По всему Лондону разворачивалась полицейская облава на пропавшего м-ра Катлина и всех тех, кто мог быть вовлечен в перестрелку. Маршалл Гилберт, смотритель Врат, столкнулся с самым острым кризисом за всю свою карьеру в британской столице, пытаясь оказать полиции всю возможную помощь, не выдав при этом всех тайн своего особняка.

Малькольм был далеко не в восторге от предстоящей ночной работы и связанного с ней недосыпа. По крайней мере, мысленно утешил он себя, он будет искать не в одиночку. Хорошо это или плохо, с ним будет Марго. Все предыдущие недели работы в Ист-Энде, пока он готовился к надвигающемуся ужасу, ему отчаянно ее не хватало.

Наконец на углу остановились два следовавших вплотную друг за другом кеба. Малькольм убрал в карман часы и зашагал навстречу выбиравшимся на мостовую пассажирам.

* * *

— А, Стоддард, очень хорошо. Я ждал вас. Мисс Смит, я так ужасно сочувствую вам. Не стоило вам самой приезжать сегодня… Мадам Фероз, вы поступили очень благородно, вызвавшись сопровождать мисс Смит. Я знаю, вы очень занятой человек… А это, должно быть, мистер Шеннон?

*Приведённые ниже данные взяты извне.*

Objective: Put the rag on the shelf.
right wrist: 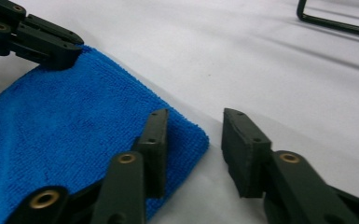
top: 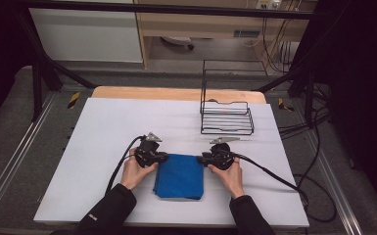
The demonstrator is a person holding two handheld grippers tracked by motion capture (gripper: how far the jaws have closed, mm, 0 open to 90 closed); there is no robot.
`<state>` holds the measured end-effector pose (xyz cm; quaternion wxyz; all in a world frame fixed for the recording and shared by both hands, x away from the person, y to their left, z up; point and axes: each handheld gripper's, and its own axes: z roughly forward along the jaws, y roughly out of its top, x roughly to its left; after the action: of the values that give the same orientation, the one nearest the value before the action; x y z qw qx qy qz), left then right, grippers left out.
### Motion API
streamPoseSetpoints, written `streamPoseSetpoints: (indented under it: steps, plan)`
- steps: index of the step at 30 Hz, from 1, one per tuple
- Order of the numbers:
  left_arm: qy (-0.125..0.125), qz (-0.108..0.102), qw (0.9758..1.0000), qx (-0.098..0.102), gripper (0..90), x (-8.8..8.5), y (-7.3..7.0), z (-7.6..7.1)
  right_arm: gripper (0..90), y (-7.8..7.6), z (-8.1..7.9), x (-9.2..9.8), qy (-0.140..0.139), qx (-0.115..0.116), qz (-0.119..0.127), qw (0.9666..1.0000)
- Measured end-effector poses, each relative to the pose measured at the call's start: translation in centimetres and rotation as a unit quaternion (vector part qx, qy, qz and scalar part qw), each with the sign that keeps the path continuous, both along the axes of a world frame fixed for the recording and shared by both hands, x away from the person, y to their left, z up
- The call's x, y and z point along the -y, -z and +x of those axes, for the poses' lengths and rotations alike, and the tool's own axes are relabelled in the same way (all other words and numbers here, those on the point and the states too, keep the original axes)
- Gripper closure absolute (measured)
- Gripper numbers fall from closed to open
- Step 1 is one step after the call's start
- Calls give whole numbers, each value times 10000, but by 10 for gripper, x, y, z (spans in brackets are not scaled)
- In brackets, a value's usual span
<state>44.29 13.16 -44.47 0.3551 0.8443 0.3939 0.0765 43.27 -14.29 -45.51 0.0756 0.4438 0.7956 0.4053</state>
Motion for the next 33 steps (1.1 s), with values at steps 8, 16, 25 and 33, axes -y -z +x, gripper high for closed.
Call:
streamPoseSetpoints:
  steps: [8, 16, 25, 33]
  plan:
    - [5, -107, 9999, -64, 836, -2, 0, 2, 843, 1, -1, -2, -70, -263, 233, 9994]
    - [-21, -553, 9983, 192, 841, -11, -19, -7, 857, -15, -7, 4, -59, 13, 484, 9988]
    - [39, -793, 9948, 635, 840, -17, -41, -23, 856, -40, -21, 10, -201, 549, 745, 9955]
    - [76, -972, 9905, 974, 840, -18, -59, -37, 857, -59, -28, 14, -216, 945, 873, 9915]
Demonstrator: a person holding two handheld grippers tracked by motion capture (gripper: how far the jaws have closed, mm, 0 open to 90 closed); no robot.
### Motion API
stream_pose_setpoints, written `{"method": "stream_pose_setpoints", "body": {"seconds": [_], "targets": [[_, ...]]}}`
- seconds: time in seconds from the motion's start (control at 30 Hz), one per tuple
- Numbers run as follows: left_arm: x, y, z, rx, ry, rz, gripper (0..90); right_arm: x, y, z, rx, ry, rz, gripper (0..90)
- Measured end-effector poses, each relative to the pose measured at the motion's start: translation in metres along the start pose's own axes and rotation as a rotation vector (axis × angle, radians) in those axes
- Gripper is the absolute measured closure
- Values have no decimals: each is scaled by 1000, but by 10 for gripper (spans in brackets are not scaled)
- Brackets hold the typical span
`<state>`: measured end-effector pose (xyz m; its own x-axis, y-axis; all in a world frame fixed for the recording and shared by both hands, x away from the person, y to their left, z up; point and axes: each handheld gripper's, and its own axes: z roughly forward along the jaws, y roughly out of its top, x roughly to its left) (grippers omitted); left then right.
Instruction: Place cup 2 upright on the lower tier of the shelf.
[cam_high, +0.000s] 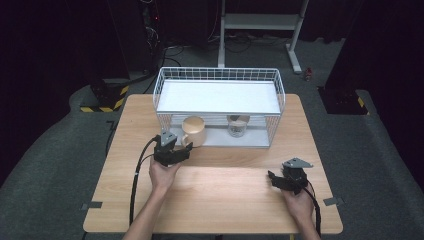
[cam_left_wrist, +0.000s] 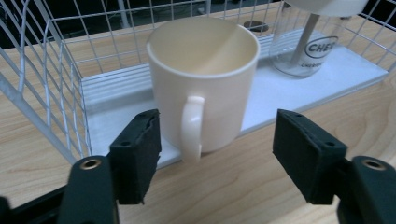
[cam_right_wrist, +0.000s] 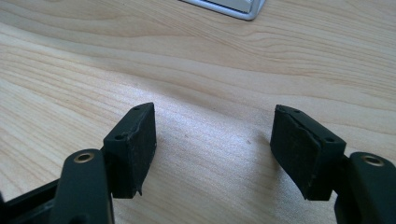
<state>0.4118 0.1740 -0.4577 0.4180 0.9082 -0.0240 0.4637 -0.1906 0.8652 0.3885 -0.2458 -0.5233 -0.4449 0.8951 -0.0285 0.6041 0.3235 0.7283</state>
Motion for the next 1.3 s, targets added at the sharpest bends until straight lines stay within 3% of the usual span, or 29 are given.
{"method": "stream_pose_setpoints", "body": {"seconds": [0.3, 0.37, 0.77, 1.13, 1.3], "targets": [[-14, -8, 1, 47, -28, 16, 421, 0, 0, 0, -1, 0, -3, 314], [-17, -9, 7, 69, -13, 18, 428, 0, 0, 0, -1, -1, -3, 314], [-27, -8, 32, 95, 69, 2, 466, 0, 0, 0, -1, -1, -3, 314], [-16, -8, 42, 103, 119, -42, 500, 0, 0, 0, 0, 0, 0, 314], [-15, -3, 49, 121, 134, -38, 500, 0, 0, 0, 0, 1, 0, 314]]}}
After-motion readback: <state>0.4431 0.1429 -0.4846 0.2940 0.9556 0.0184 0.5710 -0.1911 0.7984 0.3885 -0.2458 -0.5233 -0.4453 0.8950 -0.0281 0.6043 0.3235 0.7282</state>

Мужчина, спрыгнувший на мостовую следом за старшим конюхом Сполдергейт-хаус и державшийся за спинами Марго и Шахди Фероз, пока Малькольм здоровался с ними, был местным (то есть уроженцем этого времени) — пожилой жилистый ирландец в плохо пошитом костюме. Он помог выбраться из экипажа еще одной пассажирке, красивой молодой женщине в небогатой одежде. Верхняя юбка девушки была не новая, но пошита из хорошего материала, да и линялое пальто сидело хорошо и было чистым. Волосы блеснули в свете газового фонаря медью; лицо украшало слишком большое количество веснушек, чтобы ее считали красавицей по викторианским стандартам. Однако лицо ее было из тех, что запоминаются, и вид оно имело спокойный и уверенный. Одной рукой она сжимала поводок замечательной эльзасской или — как привык Малькольм в Америке — немецкой овчарки с умными глазами.